You do beautiful work. Someone on the forum had a story about a man knitting and a young child. I hope that they well repost it because it was so touching. You keep doing what you are doing and the heck with what others think. The men here are great and teach us a lot as well as the woman. Welcome, and keep stitching the treads of life. Everyone has a talent or two in them.


----------



## Beebee (Mar 30, 2011)

Originally in England - women would spin and men would knit. Enjoy, one of the most gifted kn itters I ever met was a man.


----------



## k.ryan0511 (Dec 26, 2011)

Sorry this took so long to get up here. Several have requested the pattern to the scarf I made for my wife. Well here it is. I used Carons Simply Soft because it is lighter and not as warm as wool. We do live in the South!
I put up the pattern for the black wrap also. It is written for a large triangle. I followed the pattern until I got the width I wanted and then just continued straight in pattern to length desired. At the other end I will just bind off three stitches on both sided to graduate down to the point. Sorry, but I have not written down anything, just doing it as I go along.


----------



## Jillobeach (Nov 8, 2011)

Beautiful, I'd like to do that one day.


----------



## juanitah03 (Nov 8, 2011)

k.ryan0511 said:


> I am sure they are out shopping, or sleeping off yesterday's meal!
> Here are some pics as requested:
> 
> The wrap is the Candlelight pattern altered from a triangular shawl to a rectangular wrap with pointed ends. Plan to add beads for fringe to dress it up a bit.

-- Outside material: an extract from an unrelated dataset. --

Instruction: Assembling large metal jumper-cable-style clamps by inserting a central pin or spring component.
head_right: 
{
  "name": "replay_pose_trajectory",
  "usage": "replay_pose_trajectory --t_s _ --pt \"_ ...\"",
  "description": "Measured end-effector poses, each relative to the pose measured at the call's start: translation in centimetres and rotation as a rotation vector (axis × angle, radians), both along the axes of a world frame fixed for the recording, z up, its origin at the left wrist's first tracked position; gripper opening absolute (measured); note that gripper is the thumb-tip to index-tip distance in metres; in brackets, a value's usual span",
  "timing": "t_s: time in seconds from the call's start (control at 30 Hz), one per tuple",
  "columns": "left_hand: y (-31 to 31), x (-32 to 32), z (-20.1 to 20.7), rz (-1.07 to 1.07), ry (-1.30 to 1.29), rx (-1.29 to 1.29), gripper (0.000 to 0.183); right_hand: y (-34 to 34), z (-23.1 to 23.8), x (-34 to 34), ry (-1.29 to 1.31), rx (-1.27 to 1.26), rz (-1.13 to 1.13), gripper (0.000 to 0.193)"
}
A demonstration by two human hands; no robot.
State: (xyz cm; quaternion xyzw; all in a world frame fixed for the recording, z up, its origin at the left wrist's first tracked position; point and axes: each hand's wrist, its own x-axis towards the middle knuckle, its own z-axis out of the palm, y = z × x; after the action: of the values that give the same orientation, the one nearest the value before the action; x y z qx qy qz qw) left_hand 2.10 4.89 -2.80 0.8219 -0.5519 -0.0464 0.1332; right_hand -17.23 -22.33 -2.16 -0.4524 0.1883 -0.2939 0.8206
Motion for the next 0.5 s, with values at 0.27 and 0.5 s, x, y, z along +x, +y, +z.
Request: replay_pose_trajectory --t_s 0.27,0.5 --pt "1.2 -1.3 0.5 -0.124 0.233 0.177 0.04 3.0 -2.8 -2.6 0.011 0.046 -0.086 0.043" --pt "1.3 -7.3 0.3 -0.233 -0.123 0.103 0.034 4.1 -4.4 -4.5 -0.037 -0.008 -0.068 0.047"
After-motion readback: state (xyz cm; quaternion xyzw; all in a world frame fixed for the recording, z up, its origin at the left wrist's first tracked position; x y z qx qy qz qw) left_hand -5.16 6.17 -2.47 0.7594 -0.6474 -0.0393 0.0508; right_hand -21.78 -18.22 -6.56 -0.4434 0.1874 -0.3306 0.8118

Those are AWESOME. You are doing great. I wouldn't worry about the responses from people. They look at me funny when I knit in public and especially if I am using double points, or walking while I am knitting. I take my knitting everywhere. My best friend told me yesterday that her husband had said he would have let her teach him to knit or crochet if he didn't think he would get laughed at by them. I told her I would teach him how to knit and wouldn't laugh at him (which is saying something since we don't always get along). I think it is awesome when men want to learn to knit and actually do it. Keep up the good work.


----------



## juanitah03 (Nov 8, 2011)

jbm1630 said:


> Real men do knit! My grandmother taught me how to knit and crochet when I was 6 years old. That was more than... Let's just say it was a long time ago. I didn't do much of anything with it until my friends started families. That's when I became "Blanket Man". Some of those blankets are more than thirty years old, and I'm making them for those babies' babies now. My wife has knitted for years since her mother taught her when she was a child. She started a knitting group a year or so ago at the gym we attend, and I got the bug again. I have been pretty busy with scarves, mittens, and vests for myself and my wife both knit and crochet. My enjoyment is to design and/or redesign existing patterns or make a few of my own. I've taught myself Tunisian, Entralac, and Brioche. My wife is quite taken with my abilities and she and I have no problem telling and showing others. The ladies in her group are always waiting for my next design. Presently, I'm designing a kimono incorporating a few different techniques and experimenting with stitches that I hope will showcase the Lion Brand Twist/Stripe yarn. Be proud of your abilities my friend. Each of us expresses their creativeness in many different ways. Congrats and keep up the good work. We live in the Hudson Valley of New York and are planning a driving trip down to Florida in early spring. Maybe we can get together and compare notes.


That is awesome. I have a friend in VA who had a little shop where she sold her crocheted and knitted items. It was just down the road from where we lived (while we were stationed in VA). I used to go sit up there with her and visit her and her husband. He knitted the most intricate baby sets while reading a book no less. I always loved to watch him (didn't get as much of my knitting/crochet done because I was watching him). She always helped me with any problem I had with my knitting or crochet and would order yarns or knitting accessories for me if needed them. She is one awesome lady.


----------



## gina (Jan 18, 2011)

Many of the traditional fishermen patterns were designed and knit by the men who wore them...They used to knit a lot, and mend their own sweaters at sea if they got a hole.


----------



## rereschatz (May 9, 2011)

Awesome!


----------



## Deb-Babbles (Mar 4, 2011)

Well I am a little late in adding my 2 cents worth here but I will anyway. 
My Son has been home from Afghanistan for a little over a year. Just this Christmas one of the things I gave him was his own knitting needles and some yarn. He suffers from PTSD very badly. So I am teaching him to knit to help him relax. 
By the way, Your knitting is out of this world. Such talent and grace in pattern. I just love it. Keep working at it, enter something in the local county fair and I bet you will win. Plus you will help other men to think about learning also. You might be able to start a knitting group. That would be just wonderful...
Happy New Year...


----------



## BrattyPatty (May 2, 2011)

Please don't get discouraged! Have people forgotten that for the last century the top designers in womens clothing are men?
I say more power to you and keep on knitting! :thumbup:


----------



## Deb-Babbles (Mar 4, 2011)

Bety said:


> I do loom knitting, I make caps for charity. I just finished my 1,600th last week.
> I don't know how to do anything except to read the messages on the computer though, so I'll have my wife send this message.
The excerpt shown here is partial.